| Information provided |
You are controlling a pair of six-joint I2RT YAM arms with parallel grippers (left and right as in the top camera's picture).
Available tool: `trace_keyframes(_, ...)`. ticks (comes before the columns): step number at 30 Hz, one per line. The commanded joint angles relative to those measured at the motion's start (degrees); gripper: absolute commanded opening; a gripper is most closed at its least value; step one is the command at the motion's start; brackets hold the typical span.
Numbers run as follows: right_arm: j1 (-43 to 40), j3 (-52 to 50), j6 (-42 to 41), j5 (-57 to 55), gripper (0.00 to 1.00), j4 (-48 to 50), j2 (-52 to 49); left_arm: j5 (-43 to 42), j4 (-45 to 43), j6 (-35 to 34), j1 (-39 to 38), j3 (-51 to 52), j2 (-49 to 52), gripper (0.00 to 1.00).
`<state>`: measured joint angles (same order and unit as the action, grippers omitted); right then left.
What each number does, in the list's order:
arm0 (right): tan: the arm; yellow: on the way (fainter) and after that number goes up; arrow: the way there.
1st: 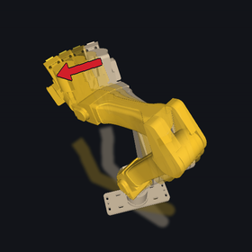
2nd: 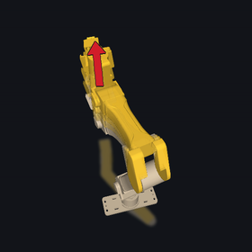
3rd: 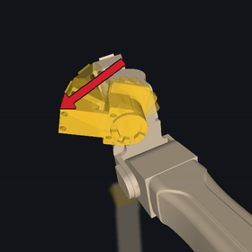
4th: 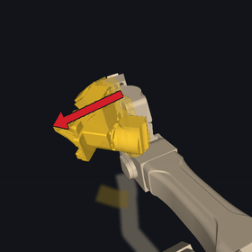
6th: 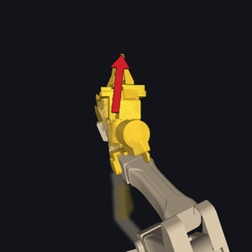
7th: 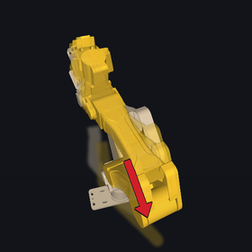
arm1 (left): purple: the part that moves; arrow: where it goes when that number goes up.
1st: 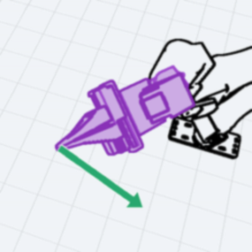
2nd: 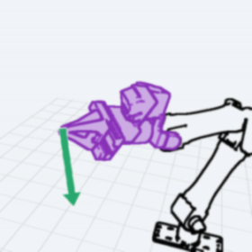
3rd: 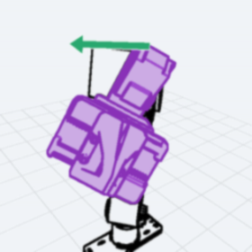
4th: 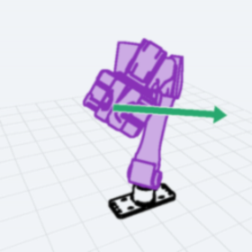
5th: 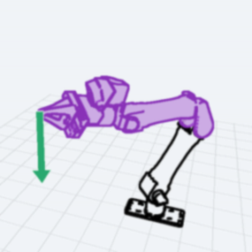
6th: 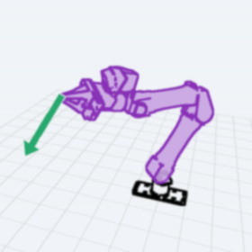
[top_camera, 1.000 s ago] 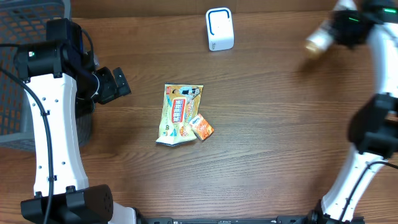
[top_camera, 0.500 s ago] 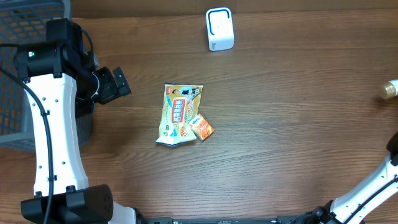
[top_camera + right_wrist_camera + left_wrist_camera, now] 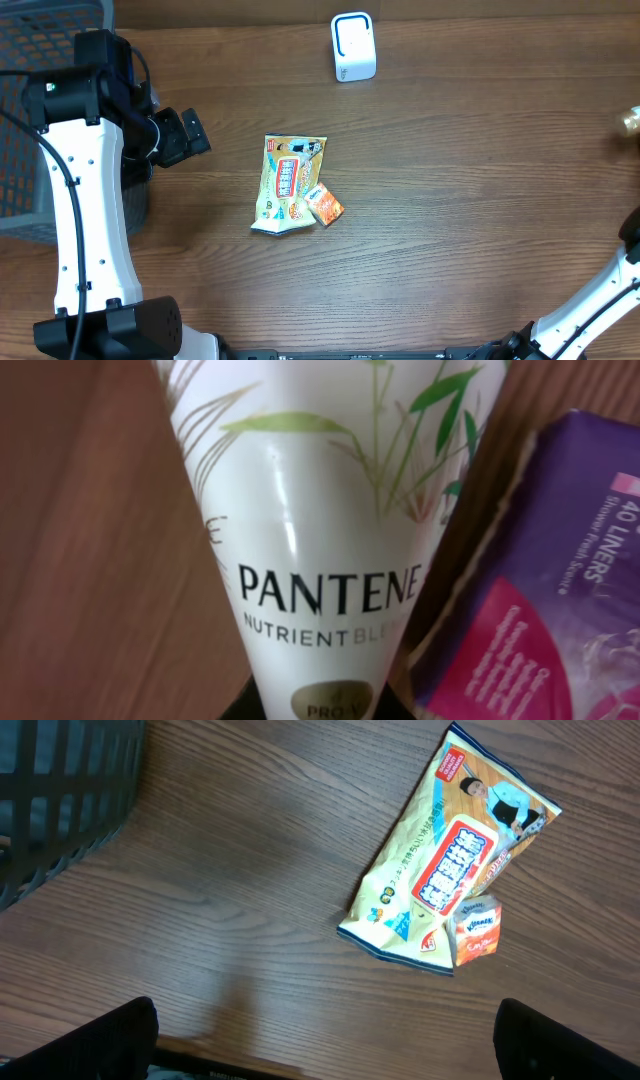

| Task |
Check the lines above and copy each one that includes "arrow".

| Task answer |
arm0 (right): tan: the arm; yellow: on the way (fainter) and after that number goes up; arrow: the way there.
arm1 (left): purple: the part that moves; arrow: where it goes when that number goes up.

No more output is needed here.